_ASSIGNED TASK:_
Would you set down the data below exactly as shown?

_SUPPLIED MATERIAL:_
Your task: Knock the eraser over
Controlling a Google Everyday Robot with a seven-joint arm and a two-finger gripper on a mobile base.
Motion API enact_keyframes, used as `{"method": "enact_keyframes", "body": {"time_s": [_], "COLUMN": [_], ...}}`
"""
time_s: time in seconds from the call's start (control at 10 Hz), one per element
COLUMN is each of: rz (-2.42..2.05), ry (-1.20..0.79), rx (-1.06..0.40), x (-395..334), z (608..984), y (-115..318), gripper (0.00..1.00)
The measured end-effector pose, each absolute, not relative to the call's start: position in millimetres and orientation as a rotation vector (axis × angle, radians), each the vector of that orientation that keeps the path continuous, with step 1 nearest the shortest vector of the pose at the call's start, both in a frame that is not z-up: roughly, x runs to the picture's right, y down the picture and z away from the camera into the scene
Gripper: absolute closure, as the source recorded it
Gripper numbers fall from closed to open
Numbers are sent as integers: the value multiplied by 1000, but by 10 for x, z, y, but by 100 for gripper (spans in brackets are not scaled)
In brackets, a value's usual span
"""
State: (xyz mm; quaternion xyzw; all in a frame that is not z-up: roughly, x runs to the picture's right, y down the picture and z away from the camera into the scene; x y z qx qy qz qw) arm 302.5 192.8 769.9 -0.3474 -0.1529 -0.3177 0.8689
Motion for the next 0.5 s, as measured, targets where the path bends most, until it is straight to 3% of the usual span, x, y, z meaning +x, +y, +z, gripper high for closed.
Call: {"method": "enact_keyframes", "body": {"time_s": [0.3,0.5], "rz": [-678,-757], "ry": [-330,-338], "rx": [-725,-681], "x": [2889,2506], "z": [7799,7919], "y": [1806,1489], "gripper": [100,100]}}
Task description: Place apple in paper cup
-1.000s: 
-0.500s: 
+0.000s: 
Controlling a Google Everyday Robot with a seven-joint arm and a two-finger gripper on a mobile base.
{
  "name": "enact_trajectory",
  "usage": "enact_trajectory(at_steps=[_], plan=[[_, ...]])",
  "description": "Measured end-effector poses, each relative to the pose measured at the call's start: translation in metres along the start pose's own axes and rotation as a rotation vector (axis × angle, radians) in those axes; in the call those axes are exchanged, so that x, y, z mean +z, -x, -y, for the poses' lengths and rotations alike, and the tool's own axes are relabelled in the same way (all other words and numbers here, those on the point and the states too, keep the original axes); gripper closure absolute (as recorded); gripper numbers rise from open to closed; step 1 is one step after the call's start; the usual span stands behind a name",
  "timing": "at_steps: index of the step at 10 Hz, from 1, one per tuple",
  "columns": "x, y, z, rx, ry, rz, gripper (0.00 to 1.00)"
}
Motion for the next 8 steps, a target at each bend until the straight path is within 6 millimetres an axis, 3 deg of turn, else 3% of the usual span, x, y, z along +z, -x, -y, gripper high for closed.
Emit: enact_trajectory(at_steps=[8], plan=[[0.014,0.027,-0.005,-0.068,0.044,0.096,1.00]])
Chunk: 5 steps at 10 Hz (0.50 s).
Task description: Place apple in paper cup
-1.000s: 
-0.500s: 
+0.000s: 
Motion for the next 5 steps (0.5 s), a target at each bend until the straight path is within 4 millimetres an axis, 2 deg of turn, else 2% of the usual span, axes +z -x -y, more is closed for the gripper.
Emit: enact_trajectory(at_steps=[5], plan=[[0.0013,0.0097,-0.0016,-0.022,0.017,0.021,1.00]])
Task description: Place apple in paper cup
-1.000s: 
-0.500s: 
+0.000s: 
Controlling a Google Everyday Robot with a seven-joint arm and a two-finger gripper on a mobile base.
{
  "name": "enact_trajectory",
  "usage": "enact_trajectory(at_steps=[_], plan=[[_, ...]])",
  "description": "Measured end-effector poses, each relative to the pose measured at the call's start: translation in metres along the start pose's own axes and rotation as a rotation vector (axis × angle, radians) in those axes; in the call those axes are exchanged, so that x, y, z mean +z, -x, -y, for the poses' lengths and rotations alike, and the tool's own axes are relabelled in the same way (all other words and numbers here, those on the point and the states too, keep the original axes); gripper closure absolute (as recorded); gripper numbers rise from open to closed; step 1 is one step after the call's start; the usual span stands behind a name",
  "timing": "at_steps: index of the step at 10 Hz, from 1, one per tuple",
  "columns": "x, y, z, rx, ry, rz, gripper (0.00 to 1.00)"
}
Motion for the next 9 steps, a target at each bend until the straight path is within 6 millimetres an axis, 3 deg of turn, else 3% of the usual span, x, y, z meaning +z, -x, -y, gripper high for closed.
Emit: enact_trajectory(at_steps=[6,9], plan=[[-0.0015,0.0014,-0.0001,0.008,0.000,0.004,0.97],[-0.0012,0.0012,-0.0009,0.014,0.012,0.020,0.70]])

_EXERCISE RESPONSE:_
Your task: Knock the eraser over
Controlling a Google Everyday Robot with a seven-joint arm and a two-finger gripper on a mobile base.
Motion API enact_keyframes, used as `{"method": "enact_keyframes", "body": {"time_s": [_], "COLUMN": [_], ...}}`
"""
time_s: time in seconds from the call's start (control at 10 Hz), one per element
COLUMN is each of: rz (-2.42..2.05), ry (-1.20..0.79), rx (-1.06..0.40), x (-395..334), z (608..984), y (-115..318), gripper (0.00..1.00)
The measured end-effector pose, each absolute, not relative to the call's start: position in millimetres and orientation as a rotation vector (axis × angle, radians), each the vector of that orientation that keeps the path continuous, with step 1 nearest the shortest vector of the pose at the call's start, both in a frame that is not z-up: roughly, x runs to the picture's right, y down the picture and z away from the camera into the scene
Gripper: absolute closure, as the source recorded it
Gripper numbers fall from closed to open
Numbers are sent as integers: the value multiplied by 1000, but by 10 for x, z, y, but by 100 for gripper (spans in brackets are not scaled)
In brackets, a value's usual span
"""
State: (xyz mm; quaternion xyzw; all in a frame that is not z-up: roughly, x runs to the picture's right, y down the picture and z away from the camera into the scene; x y z qx qy qz qw) arm 302.5 192.8 769.9 -0.3474 -0.1529 -0.3177 0.8689
Motion for the next 0.5 s, as measured, targets where the path bends most, until it is straight to 3% of the usual span, x, y, z meaning +x, +y, +z, gripper high for closed.
Call: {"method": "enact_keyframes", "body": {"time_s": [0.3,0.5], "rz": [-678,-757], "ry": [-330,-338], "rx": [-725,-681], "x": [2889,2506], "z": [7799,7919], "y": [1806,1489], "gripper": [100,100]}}
Task description: Place apple in paper cup
-1.000s: 
-0.500s: 
+0.000s: 
Controlling a Google Everyday Robot with a seven-joint arm and a two-finger gripper on a mobile base.
{
  "name": "enact_trajectory",
  "usage": "enact_trajectory(at_steps=[_], plan=[[_, ...]])",
  "description": "Measured end-effector poses, each relative to the pose measured at the call's start: translation in metres along the start pose's own axes and rotation as a rotation vector (axis × angle, radians) in those axes; in the call those axes are exchanged, so that x, y, z mean +z, -x, -y, for the poses' lengths and rotations alike, and the tool's own axes are relabelled in the same way (all other words and numbers here, those on the point and the states too, keep the original axes); gripper closure absolute (as recorded); gripper numbers rise from open to closed; step 1 is one step after the call's start; the usual span stands behind a name",
  "timing": "at_steps: index of the step at 10 Hz, from 1, one per tuple",
  "columns": "x, y, z, rx, ry, rz, gripper (0.00 to 1.00)"
}
Motion for the next 8 steps, a target at each bend until the straight path is within 6 millimetres an axis, 3 deg of turn, else 3% of the usual span, x, y, z along +z, -x, -y, gripper high for closed.
Emit: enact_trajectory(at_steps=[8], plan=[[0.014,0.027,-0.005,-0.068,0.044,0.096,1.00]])
Chunk: 5 steps at 10 Hz (0.50 s).
Task description: Place apple in paper cup
-1.000s: 
-0.500s: 
+0.000s: 
Motion for the next 5 steps (0.5 s), a target at each bend until the straight path is within 4 millimetres an axis, 2 deg of turn, else 2% of the usual span, axes +z -x -y, more is closed for the gripper.
Emit: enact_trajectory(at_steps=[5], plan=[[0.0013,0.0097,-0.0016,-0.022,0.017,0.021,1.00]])
Task description: Place apple in paper cup
-1.000s: 
-0.500s: 
+0.000s: 
Controlling a Google Everyday Robot with a seven-joint arm and a two-finger gripper on a mobile base.
{
  "name": "enact_trajectory",
  "usage": "enact_trajectory(at_steps=[_], plan=[[_, ...]])",
  "description": "Measured end-effector poses, each relative to the pose measured at the call's start: translation in metres along the start pose's own axes and rotation as a rotation vector (axis × angle, radians) in those axes; in the call those axes are exchanged, so that x, y, z mean +z, -x, -y, for the poses' lengths and rotations alike, and the tool's own axes are relabelled in the same way (all other words and numbers here, those on the point and the states too, keep the original axes); gripper closure absolute (as recorded); gripper numbers rise from open to closed; step 1 is one step after the call's start; the usual span stands behind a name",
  "timing": "at_steps: index of the step at 10 Hz, from 1, one per tuple",
  "columns": "x, y, z, rx, ry, rz, gripper (0.00 to 1.00)"
}
Motion for the next 9 steps, a target at each bend until the straight path is within 6 millimetres an axis, 3 deg of turn, else 3% of the usual span, x, y, z meaning +z, -x, -y, gripper high for closed.
Emit: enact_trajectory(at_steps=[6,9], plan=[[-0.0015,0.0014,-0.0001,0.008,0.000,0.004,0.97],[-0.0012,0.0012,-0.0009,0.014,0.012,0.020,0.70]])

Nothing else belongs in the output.